“Indoor air pollution” may worsen child health, research suggests.
Scientists from the Royal College of Paediatrics and Child Health analysed more than 200 studies on how exposure to everyday substances could exacerbate concerns in youngsters.
They found a link between indoor air pollution and a range of issues, including asthma, conjunctivitis and hyperactivity.
Indoor air pollution was defined as everything from smoking, damp and dust to cleaning products, aerosol sprays and the chemicals released from furniture.
“We’re finally paying attention to the quality of our outdoor air and this is long overdue,” study author Professor Jonathan Grigg said.
“Children in the UK spend most of their time indoors, with just 68 minutes spent outside on an average day.
“Too many of our homes and schools are damp and poorly ventilated - this is adversely affecting the health of children.”
The dangers of pollution are well known, with The Lancet Commission on Pollution and Health calling it the “greatest environmental health risk to the world population”.
While indoor exposures may be overlooked, children are increasingly “leading less physically active, more home-based lives”.
Writing in the report “The Inside Story: Health effects of indoor air quality on children and young people”, the authors warn chemicals released from indoor sources are “up to seven times higher than outside”.
Children may be particularly vulnerable due to their developing lungs and brain.
Among babies, indoor air pollution has been linked to wheezing, eczema and respiratory infections.
By the time they reach nursery age, youngsters may endure asthma, hyperactivity and even pneumonia.
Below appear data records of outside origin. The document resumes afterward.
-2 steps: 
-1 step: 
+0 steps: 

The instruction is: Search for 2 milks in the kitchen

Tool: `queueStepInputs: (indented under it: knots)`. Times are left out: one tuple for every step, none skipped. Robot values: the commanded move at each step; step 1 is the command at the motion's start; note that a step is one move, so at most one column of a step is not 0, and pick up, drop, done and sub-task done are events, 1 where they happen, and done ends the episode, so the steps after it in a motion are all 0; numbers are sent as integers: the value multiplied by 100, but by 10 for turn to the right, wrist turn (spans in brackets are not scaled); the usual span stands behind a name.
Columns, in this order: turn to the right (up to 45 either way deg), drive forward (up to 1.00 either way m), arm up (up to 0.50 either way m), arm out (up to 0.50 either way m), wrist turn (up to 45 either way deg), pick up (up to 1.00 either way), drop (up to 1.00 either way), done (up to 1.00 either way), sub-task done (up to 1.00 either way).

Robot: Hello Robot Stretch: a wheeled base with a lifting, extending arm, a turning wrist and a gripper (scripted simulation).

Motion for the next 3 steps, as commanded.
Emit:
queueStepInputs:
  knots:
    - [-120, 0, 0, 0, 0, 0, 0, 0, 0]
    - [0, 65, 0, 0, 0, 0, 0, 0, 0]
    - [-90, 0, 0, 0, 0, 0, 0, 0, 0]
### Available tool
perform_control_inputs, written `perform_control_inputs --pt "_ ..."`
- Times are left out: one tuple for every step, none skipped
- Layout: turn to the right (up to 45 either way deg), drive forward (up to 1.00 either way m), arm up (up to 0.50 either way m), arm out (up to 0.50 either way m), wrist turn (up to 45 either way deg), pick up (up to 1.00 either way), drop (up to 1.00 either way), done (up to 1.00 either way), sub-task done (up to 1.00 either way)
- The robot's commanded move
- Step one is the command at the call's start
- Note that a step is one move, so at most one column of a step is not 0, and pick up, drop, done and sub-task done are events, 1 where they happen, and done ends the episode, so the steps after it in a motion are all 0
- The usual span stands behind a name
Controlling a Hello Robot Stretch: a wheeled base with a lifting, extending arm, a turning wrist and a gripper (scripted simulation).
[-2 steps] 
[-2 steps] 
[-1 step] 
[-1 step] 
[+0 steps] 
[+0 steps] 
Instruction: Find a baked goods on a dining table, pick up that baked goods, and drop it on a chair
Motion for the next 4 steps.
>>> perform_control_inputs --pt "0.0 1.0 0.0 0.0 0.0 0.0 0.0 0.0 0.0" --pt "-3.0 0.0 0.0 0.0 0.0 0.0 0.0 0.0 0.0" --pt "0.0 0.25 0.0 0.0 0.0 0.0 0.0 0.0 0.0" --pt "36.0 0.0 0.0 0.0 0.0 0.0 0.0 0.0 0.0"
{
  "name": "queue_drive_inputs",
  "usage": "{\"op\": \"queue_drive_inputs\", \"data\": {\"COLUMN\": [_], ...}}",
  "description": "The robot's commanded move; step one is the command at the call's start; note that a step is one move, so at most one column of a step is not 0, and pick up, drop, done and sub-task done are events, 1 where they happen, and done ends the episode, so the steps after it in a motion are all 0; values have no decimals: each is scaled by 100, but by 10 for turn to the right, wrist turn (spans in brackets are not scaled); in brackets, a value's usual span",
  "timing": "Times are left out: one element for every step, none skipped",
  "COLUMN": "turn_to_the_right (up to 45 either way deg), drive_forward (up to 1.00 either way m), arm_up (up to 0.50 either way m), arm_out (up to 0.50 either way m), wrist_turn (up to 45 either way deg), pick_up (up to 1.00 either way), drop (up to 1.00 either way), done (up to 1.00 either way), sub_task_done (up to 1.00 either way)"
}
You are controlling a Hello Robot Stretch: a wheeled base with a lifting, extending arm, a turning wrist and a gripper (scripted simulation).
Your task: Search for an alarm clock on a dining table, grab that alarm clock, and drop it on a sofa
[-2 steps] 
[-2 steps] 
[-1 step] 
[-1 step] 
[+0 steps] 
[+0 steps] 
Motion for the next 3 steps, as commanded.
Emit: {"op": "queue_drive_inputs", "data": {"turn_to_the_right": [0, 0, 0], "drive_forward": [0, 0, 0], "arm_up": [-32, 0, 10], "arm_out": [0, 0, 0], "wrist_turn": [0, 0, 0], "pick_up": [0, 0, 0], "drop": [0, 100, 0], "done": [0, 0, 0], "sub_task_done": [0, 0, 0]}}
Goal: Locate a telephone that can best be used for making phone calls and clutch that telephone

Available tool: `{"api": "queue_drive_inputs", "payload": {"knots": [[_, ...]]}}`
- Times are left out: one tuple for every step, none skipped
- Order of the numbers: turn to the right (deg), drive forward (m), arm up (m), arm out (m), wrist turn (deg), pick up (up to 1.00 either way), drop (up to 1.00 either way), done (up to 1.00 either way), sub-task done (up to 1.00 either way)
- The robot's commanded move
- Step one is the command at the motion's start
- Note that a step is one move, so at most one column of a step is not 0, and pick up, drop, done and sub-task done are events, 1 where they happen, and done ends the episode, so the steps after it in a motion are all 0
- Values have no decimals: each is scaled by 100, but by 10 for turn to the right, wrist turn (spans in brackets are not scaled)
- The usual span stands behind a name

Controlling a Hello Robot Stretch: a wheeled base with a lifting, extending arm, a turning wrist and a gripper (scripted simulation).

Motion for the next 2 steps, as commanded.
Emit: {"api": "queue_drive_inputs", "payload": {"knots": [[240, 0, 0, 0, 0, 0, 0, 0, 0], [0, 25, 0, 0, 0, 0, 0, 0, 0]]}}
Once at school, indoor air pollution is associated with skin irritation, insomnia and “reduced cognitive performance”.
What are the sources of indoor air pollution?
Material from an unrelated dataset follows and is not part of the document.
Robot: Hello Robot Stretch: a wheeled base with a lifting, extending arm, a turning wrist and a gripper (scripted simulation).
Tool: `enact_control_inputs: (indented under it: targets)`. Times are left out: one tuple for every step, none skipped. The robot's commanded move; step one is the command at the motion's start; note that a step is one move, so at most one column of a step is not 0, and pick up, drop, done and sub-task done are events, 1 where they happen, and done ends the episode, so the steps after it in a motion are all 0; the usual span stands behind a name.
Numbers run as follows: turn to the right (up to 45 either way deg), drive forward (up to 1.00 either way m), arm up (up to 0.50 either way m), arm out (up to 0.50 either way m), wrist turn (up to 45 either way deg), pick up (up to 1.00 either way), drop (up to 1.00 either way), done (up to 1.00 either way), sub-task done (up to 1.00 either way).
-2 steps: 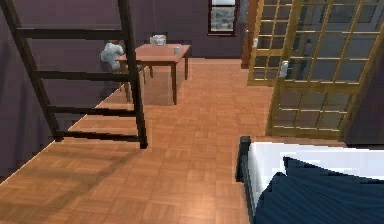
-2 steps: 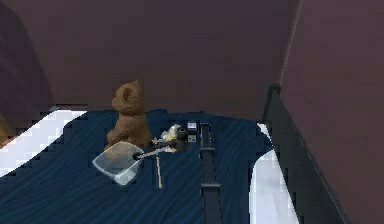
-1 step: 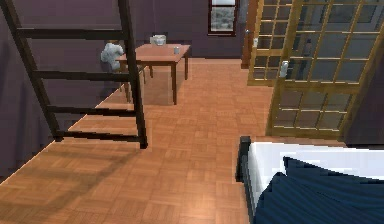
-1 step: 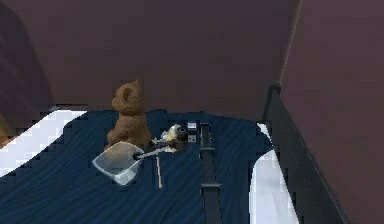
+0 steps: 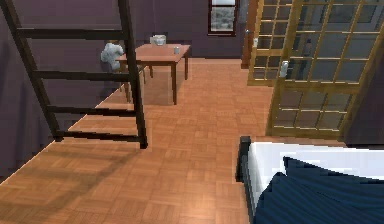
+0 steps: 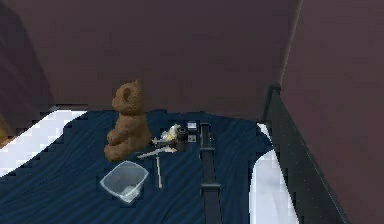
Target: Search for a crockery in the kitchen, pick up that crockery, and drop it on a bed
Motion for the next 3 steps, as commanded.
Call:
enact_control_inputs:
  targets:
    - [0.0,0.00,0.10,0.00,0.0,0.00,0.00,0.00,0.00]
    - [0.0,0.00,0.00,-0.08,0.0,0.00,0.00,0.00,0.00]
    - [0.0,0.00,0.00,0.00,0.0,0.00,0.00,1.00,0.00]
Cigarette smoke, carbon monoxide and asbestos have long been known to be dangerous, however, “emerging” indoor pollutants are less understood.
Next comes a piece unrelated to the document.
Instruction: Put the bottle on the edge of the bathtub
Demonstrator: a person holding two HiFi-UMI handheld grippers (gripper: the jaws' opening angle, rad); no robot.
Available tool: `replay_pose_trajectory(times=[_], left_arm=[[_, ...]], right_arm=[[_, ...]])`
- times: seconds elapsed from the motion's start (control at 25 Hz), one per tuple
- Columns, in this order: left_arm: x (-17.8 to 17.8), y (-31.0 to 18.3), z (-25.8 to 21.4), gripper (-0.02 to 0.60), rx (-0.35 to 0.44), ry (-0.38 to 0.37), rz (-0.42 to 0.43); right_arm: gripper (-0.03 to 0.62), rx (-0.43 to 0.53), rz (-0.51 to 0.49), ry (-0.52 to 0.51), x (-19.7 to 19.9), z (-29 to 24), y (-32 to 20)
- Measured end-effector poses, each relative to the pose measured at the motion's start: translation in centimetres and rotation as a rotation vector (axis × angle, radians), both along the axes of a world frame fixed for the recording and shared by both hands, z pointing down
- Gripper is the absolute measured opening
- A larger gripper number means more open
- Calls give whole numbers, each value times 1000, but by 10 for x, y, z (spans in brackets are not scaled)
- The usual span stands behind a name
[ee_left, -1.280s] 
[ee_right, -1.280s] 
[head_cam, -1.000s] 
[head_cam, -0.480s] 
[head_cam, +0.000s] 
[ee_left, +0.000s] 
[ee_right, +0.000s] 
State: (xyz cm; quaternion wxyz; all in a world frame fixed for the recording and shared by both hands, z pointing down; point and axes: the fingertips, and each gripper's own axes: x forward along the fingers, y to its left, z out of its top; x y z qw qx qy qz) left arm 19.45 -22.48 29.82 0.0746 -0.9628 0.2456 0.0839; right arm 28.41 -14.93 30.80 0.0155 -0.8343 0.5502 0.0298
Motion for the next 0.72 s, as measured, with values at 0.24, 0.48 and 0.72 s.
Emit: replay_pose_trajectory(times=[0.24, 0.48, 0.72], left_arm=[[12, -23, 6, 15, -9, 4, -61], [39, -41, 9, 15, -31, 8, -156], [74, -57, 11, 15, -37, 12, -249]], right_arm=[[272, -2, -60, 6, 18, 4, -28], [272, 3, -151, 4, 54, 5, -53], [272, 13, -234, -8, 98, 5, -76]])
The authors point to furniture and flooring increasingly being made with “veneer glue”.
Cotton carpets have been replaced with synthetic fibres, which are then treated with stain repellent and flame retardants.
The latter has been linked to the most common type of thyroid cancer, the authors warn.
Cleaning products have gone from “fatty soaps and acids” to “non-ionic surfactants and terpenoid-based solvents”.
The authors warn “frequent use” of cleaning products has been linked to “lung function decline and the development of asthma”.
As well as “floating” unseen in the air, chemicals can also settle in dust, becoming suspended when it is disturbed.
Household dust has been found to contain controversial chemicals from shampoo, paint and fragrances.
The authors worry the above, combined with inadequate ventilation in new-build airtight homes, may dampen air quality.
How to combat indoor air pollution
To keep the air in your home healthy, the authors recommend cleaning regularly to combat dust.
Using just one all-purpose cleaner, and wiping surfaces with water after use, may help reduce chemical exposure.
Ventilation is also “important” after cooking, cleaning and “activities that create moisture”, like showering or drying clothes.
Opening a window could also help after cleaning or lighting candles.
When cooking, use the extractor fan and close other doors to prevent pollutants spreading around the house.
While it may sound obvious, try and avoid burning food, and do not allow anyone to smoke indoors.
If allergies strike, consider replacing carpets with hard wooden floors and washing bedding at 60°C (104°F) every two weeks.
The report’s authors want to see legally binding ventilation rates and maximum pollutant concentrations.
They also hope a fund will be introduced to support low-income residents.
“More than three million families live in poor quality housing in the UK,” study author Professor Stephen Holgate - from the Royal College of Physicians - said.
“Most will not have enough money to make improvements and have no option but to make do with damp, under-ventilated environments.
“If we ask our children to spend their childhood days in unhealthy spaces, then we’re storing up problems for future health.”